Rules where TCS Under Section 206C is Deposited without Challan (changes to Rule 37CA)
- If TCS has been deposited without a challan, the person to whom the collector has reported the TCS for depositing to the government – such a person will submit Form 24G to the agency authorised by the Principal Director of income tax (systems).
- Such Form 24G must be submitted within 15 days from the end of the relevant month.
- If Form 24G pertains to March, it must be submitted on or before 30 April.
- Form 24G must be issued:
- Electronically under digital signature
- Electronically along with verification in Form 27A or
- Verified through an electronic process as prescribed
- A person referred to in bullet 1 shall inform the Book Identification number generated to each of the deductors for whom the sum deducted has been deposited.

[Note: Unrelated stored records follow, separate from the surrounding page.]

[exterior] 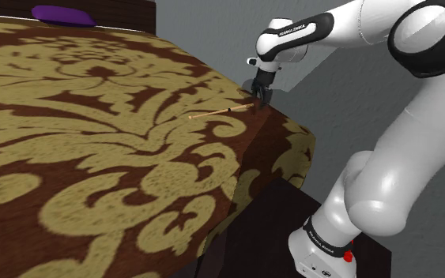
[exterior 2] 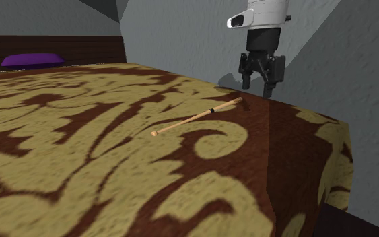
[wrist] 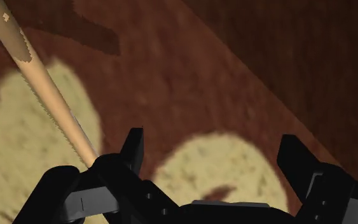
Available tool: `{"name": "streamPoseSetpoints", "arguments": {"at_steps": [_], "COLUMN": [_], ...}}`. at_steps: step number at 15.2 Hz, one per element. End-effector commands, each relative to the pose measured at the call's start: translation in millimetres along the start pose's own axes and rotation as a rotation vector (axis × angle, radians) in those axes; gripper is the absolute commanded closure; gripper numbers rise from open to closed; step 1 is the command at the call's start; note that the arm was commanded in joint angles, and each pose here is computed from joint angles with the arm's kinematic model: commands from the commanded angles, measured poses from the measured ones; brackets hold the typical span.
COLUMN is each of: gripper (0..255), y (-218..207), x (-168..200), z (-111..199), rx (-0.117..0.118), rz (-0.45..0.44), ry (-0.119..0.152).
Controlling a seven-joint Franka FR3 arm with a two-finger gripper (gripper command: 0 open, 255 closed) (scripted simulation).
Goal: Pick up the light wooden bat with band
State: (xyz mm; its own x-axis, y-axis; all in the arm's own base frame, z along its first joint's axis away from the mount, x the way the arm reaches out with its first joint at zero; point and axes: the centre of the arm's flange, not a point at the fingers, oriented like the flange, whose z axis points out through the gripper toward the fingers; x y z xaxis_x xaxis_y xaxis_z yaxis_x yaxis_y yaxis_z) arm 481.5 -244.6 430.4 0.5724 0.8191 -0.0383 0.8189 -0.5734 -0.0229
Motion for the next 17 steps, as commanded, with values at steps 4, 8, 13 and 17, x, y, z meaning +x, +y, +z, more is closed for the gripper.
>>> {"name": "streamPoseSetpoints", "arguments": {"at_steps": [4,8,13,17], "gripper": [0,0,0,0], "y": [53,93,112,112], "x": [22,48,63,64], "z": [22,37,59,81], "rx": [-0.024,-0.043,-0.053,-0.053], "rz": [-0.205,-0.363,-0.441,-0.441], "ry": [0.007,0.012,0.015,0.015]}}
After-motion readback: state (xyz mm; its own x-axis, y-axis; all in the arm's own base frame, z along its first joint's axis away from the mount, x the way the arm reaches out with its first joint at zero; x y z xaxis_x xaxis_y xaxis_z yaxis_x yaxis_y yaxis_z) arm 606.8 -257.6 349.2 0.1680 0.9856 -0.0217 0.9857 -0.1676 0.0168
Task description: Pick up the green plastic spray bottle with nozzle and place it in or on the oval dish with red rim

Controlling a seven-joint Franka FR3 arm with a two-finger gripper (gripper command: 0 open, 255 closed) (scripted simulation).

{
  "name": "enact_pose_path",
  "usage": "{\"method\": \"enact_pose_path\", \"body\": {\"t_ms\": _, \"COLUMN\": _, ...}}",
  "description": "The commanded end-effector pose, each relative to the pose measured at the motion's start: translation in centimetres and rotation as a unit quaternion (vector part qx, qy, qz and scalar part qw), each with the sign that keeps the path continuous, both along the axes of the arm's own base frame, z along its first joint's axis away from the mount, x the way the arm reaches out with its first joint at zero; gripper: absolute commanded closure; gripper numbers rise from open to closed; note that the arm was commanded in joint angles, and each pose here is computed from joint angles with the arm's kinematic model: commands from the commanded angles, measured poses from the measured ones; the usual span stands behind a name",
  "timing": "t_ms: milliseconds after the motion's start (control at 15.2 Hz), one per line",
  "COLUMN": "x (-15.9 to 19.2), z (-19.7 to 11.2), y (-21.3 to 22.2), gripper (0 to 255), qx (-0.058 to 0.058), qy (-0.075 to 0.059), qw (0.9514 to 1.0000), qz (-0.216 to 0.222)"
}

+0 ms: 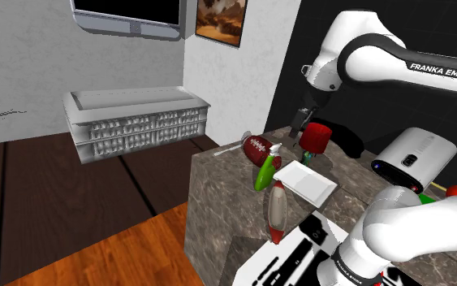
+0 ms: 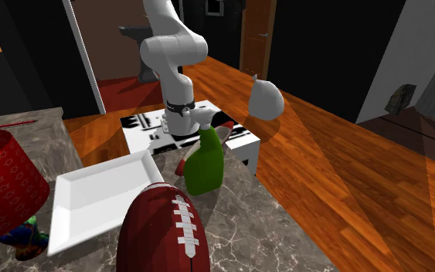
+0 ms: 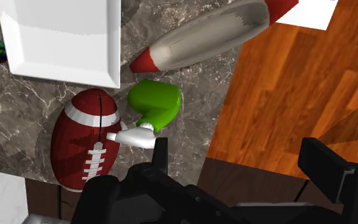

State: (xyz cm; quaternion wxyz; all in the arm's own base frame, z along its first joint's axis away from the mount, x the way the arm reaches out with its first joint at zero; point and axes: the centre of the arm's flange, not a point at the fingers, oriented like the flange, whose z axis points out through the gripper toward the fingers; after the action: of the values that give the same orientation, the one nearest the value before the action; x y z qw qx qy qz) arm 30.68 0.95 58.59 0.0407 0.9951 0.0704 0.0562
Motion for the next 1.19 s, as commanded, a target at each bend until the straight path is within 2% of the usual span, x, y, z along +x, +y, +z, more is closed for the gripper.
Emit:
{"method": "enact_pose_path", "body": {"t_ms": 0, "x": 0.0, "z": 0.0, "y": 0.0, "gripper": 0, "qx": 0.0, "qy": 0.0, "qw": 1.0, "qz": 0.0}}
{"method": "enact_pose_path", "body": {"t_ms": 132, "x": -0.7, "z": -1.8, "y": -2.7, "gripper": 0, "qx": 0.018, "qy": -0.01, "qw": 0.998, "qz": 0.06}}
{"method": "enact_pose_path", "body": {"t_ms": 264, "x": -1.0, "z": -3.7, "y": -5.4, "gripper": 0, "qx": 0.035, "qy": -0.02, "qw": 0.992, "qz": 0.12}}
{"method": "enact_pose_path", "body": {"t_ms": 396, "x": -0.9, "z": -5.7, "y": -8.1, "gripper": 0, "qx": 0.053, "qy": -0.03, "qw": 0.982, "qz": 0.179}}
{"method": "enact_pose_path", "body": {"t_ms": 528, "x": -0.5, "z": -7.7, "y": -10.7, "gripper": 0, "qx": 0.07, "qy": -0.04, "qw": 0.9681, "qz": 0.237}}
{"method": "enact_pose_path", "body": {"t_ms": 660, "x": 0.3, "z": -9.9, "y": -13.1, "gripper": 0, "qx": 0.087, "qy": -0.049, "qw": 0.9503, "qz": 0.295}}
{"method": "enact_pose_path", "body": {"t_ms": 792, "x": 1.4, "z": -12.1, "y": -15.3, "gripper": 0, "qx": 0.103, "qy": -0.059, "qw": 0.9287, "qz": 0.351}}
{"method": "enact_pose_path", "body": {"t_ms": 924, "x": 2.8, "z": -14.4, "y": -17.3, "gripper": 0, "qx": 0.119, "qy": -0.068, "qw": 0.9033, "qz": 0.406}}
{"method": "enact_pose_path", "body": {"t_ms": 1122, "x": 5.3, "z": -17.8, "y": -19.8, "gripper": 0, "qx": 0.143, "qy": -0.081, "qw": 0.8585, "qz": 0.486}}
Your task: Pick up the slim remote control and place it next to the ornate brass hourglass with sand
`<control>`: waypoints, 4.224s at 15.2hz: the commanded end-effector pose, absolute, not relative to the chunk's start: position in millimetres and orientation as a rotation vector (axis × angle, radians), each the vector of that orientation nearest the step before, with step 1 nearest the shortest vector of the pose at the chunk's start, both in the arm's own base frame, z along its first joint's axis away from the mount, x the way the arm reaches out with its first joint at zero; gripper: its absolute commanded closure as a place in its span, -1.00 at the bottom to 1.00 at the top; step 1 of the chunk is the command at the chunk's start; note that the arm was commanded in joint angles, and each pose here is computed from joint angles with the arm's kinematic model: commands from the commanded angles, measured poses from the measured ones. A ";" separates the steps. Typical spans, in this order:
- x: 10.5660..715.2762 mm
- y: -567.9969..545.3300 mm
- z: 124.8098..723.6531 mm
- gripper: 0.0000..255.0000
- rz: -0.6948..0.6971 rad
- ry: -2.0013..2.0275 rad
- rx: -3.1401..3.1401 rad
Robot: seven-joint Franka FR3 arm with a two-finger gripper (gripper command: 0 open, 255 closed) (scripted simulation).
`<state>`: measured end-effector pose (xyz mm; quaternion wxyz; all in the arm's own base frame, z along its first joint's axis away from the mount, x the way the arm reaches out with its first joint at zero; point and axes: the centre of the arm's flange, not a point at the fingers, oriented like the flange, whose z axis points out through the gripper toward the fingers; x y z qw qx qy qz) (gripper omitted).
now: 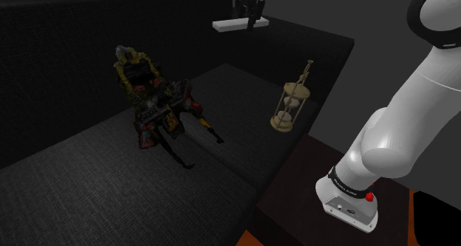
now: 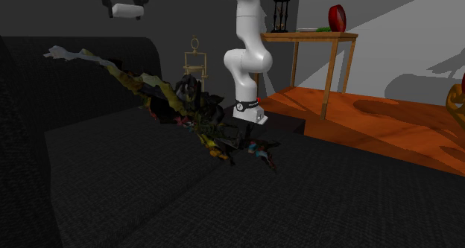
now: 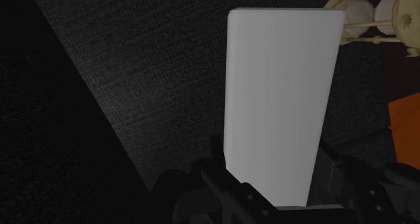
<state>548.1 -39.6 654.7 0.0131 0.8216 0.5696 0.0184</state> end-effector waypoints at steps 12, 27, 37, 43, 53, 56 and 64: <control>548.8 -39.2 585.7 1.00 0.058 1.774 2.559; 548.8 -39.2 506.5 1.00 0.058 1.774 2.559; 548.8 -39.2 453.7 1.00 0.058 1.774 2.559; 548.8 -39.2 422.0 1.00 0.058 1.774 2.559; 548.8 -39.2 369.2 1.00 0.058 1.774 2.559; 548.8 -39.2 360.8 1.00 0.058 1.774 2.559; 548.8 -39.2 360.8 -1.00 0.058 1.774 2.559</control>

- The Principal Director General of Income Tax (Systems) shall specify the procedure for furnishing and verification of statement Form 24G.
Interest Chargeable on Non-remittances of TCS to Government
If a tax collector fails to collect the tax or neglects to remit it to the government within the specified due dates, they will be subject to an interest charge of 1% per month or part thereof.
Penalty for Incorrect Filing of the TCS Return
According to Section 271H, a penalty may be imposed if the tax collector submits an erroneous TCS return. A minimum penalty of Rs.10,000 and a maximum penalty of Rs. 1,00,000 may be levied.
Differences between TCS and TDS
The differences between TCS and TDS are given below:
- TDS stands for Tax Deducted at Source, which refers to the tax withheld from various payments made by a company to an employee. TDS deductions are governed by the Income Tax Act of 1961. On the other hand, TCS, or Tax Collected at Source, is collected by the seller from the buyer at the time of sale of certain specified goods.
- TCS applies to the sale of specific items such as scrap, wood, tendu leaves, minerals, etc., whereas TDS is deducted from various sources, including wages, interest, dividends, leases, professional fees, brokerage, commission, etc.
- TDS is deducted when payments reach a certain threshold, whereas TCS is applied regardless of the payment amount. TCS is collected at a fixed rate depending on the type of product being sold.